In full and word for word, copy the listing; no pictures belong in the copy.

Top of EXERCISE DATA

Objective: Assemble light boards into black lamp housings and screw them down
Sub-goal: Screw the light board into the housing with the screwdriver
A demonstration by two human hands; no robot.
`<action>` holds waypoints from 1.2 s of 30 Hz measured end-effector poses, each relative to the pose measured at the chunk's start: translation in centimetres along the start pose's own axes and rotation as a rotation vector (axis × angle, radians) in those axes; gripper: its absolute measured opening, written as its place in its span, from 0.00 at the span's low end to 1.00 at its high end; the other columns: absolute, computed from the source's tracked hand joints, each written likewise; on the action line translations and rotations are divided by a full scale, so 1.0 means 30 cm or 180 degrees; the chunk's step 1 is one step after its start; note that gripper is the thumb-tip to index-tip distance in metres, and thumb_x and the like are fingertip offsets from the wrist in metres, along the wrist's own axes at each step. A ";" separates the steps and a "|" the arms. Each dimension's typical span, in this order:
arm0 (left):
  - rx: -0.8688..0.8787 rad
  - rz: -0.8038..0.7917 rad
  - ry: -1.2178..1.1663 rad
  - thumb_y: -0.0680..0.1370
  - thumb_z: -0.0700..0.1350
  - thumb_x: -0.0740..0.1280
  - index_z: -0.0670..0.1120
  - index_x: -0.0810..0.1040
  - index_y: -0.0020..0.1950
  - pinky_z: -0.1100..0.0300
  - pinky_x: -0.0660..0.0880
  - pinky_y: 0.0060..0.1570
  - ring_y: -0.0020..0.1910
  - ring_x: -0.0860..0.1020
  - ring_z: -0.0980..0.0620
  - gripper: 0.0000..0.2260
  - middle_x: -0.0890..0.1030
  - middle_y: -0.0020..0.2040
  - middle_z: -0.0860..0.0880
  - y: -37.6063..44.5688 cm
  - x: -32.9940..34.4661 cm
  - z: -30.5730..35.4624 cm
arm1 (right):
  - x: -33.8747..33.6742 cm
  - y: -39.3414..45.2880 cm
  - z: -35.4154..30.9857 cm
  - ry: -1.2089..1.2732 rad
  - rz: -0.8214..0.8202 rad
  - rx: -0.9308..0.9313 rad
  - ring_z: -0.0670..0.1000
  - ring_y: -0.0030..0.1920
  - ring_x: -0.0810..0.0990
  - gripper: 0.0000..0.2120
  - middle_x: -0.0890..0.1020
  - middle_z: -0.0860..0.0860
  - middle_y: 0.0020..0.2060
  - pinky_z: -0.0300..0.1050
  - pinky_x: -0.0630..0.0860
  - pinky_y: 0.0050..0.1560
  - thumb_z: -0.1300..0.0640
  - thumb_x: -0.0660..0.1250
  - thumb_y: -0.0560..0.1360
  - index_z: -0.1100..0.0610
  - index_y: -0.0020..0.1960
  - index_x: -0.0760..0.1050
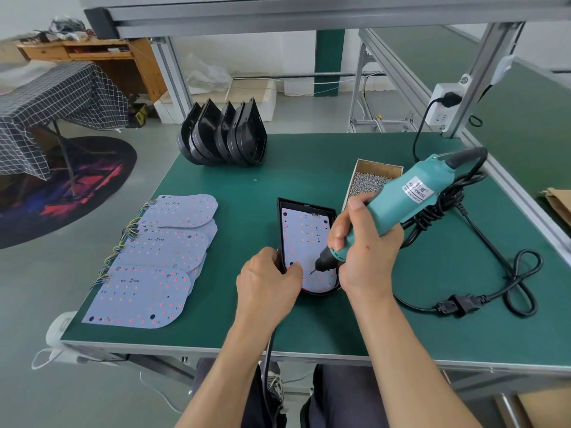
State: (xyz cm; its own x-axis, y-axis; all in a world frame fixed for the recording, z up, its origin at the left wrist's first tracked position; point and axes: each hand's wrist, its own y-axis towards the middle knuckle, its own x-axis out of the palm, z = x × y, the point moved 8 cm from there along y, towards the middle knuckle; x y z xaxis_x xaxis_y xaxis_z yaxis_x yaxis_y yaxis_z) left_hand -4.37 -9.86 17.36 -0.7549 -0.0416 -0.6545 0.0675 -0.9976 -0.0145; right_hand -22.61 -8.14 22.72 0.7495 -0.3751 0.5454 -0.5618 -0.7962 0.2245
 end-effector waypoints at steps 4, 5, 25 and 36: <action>-0.0040 0.0001 -0.0035 0.75 0.48 0.71 0.45 0.65 0.35 0.52 0.62 0.35 0.32 0.66 0.48 0.18 0.68 0.30 0.52 0.000 -0.002 -0.004 | 0.003 -0.001 0.000 -0.0039 -0.0028 -0.0001 0.52 0.22 0.67 0.07 0.73 0.51 0.25 0.41 0.65 0.29 0.53 0.69 0.75 0.44 0.39 0.77; -0.0050 -0.0005 -0.0039 0.75 0.48 0.71 0.45 0.65 0.35 0.52 0.62 0.35 0.32 0.66 0.48 0.18 0.68 0.30 0.53 0.000 -0.002 -0.005 | 0.004 -0.001 -0.001 -0.0044 -0.0073 -0.0008 0.52 0.22 0.67 0.07 0.73 0.51 0.25 0.41 0.65 0.29 0.53 0.69 0.75 0.45 0.39 0.77; 0.0848 0.0685 -0.0183 0.79 0.50 0.71 0.49 0.78 0.44 0.61 0.65 0.42 0.42 0.73 0.50 0.06 0.74 0.35 0.56 0.031 -0.109 0.155 | -0.290 0.005 0.076 0.1768 0.0476 0.1152 0.42 0.25 0.64 0.11 0.68 0.45 0.28 0.34 0.65 0.26 0.46 0.64 0.81 0.52 0.45 0.77; 0.2295 -0.0931 0.1661 0.79 0.42 0.68 0.50 0.85 0.53 0.53 0.73 0.56 0.58 0.79 0.46 0.07 0.85 0.55 0.50 0.251 0.333 0.582 | -0.346 0.006 0.094 0.2170 0.0915 0.1217 0.43 0.24 0.65 0.11 0.68 0.45 0.28 0.35 0.66 0.25 0.47 0.69 0.78 0.54 0.43 0.79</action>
State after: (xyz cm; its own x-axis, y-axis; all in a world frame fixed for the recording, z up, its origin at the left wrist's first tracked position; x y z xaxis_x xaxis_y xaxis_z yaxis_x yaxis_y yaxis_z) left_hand -22.81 -18.76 23.92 -0.2781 0.0719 -0.9579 -0.6316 -0.7650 0.1259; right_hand -29.50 -5.75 14.82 0.1496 -0.3167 0.9366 -0.4492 -0.8657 -0.2209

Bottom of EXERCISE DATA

ANSWER BOX —
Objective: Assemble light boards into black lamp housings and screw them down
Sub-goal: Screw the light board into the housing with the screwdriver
A demonstration by two human hands; no robot.
`<action>` holds waypoints from 1.2 s of 30 Hz measured end-effector poses, each relative to the pose measured at the chunk's start: translation in centimetres along the start pose's own axes and rotation as a rotation vector (axis × angle, radians) in those axes; gripper: its absolute measured opening, written as its place in its span, from 0.00 at the span's low end to 1.00 at its high end; the other columns: absolute, computed from the source's tracked hand joints, each written likewise; on the action line translations and rotations are divided by a full scale, so 1.0 means 30 cm or 180 degrees; the chunk's step 1 is one step after its start; note that gripper is the thumb-tip to index-tip distance in metres, and thumb_x and the like are fingertip offsets from the wrist in metres, along the wrist's own axes at each step. A ";" separates the steps and a "|" the arms. Each dimension's typical span, in this order:
arm0 (left):
  - rx: -0.8688..0.8787 rad
  - rz: -0.8038..0.7917 rad
  - ry: -1.2178..1.1663 rad
  - thumb_y: -0.0680..0.1370
  - thumb_z: -0.0700..0.1350
  - thumb_x: -0.0740..0.1280
  - index_z: -0.0670..0.1120
  - index_x: -0.0810..0.1040
  - index_y: -0.0020..0.1950
  - pinky_z: -0.1100..0.0300
  - pinky_x: -0.0660..0.0880
  - pinky_y: 0.0060..0.1570
  - ring_y: -0.0020..0.1910
  - ring_x: -0.0860..0.1020
  - ring_z: -0.0980..0.0620
  - gripper: 0.0000..0.2260
  - middle_x: -0.0890..0.1030
  - middle_y: -0.0020..0.2040
  - middle_z: -0.0860..0.0880
  - y: -37.6063..44.5688 cm
  - x: -32.9940..34.4661 cm
  - z: -30.5730..35.4624 cm
arm1 (right):
  - x: -33.8747..33.6742 cm
  - y: -39.3414..45.2880 cm
  - z: -35.4154..30.9857 cm
  - ry: -1.2089..1.2732 rad
  - rz: -0.8214..0.8202 rad
  - rx: -0.9308..0.9313 rad
  - ring_z: -0.0670..0.1000
  - ring_y: -0.0030..0.1920
  - ring_x: -0.0810..0.0990
  - gripper: 0.0000..0.2120
  - middle_x: -0.0890..0.1020
  - middle_z: -0.0860..0.0860
  - middle_y: 0.0020..0.2060
  - pinky_z: -0.0300..0.1050
  - pinky_x: -0.0630..0.0860
  - pinky_y: 0.0050..0.1560
  - thumb_z: -0.1300..0.0640
  - thumb_x: -0.0660..0.1250
  - thumb_y: -0.0560..0.1360
  - index_z: -0.1100..0.0610
  - index_y: -0.0020..0.1960
  - index_x: -0.0760..0.1050
State: (xyz cm; its own x-axis, y-axis; all in a world frame fixed for the recording, z up, its origin at the left wrist's first tracked position; point and axes: each hand's wrist, its own y-axis towards the middle knuckle, its own x-axis out of the palm, z = x × y, the point moved 8 cm from there along y, towards the middle knuckle; x y z xaxis_x xaxis_y xaxis_z yaxis_x yaxis_y yaxis_z) left_hand -4.37 -9.86 17.36 -0.7549 -0.0416 -0.6545 0.0675 -0.9976 -0.0145; right_hand -22.61 -8.14 22.72 0.7495 -0.3751 0.5454 -0.5618 -0.7962 0.2245
 end-effector waypoints at steps 4, 5, 25 and 36: <action>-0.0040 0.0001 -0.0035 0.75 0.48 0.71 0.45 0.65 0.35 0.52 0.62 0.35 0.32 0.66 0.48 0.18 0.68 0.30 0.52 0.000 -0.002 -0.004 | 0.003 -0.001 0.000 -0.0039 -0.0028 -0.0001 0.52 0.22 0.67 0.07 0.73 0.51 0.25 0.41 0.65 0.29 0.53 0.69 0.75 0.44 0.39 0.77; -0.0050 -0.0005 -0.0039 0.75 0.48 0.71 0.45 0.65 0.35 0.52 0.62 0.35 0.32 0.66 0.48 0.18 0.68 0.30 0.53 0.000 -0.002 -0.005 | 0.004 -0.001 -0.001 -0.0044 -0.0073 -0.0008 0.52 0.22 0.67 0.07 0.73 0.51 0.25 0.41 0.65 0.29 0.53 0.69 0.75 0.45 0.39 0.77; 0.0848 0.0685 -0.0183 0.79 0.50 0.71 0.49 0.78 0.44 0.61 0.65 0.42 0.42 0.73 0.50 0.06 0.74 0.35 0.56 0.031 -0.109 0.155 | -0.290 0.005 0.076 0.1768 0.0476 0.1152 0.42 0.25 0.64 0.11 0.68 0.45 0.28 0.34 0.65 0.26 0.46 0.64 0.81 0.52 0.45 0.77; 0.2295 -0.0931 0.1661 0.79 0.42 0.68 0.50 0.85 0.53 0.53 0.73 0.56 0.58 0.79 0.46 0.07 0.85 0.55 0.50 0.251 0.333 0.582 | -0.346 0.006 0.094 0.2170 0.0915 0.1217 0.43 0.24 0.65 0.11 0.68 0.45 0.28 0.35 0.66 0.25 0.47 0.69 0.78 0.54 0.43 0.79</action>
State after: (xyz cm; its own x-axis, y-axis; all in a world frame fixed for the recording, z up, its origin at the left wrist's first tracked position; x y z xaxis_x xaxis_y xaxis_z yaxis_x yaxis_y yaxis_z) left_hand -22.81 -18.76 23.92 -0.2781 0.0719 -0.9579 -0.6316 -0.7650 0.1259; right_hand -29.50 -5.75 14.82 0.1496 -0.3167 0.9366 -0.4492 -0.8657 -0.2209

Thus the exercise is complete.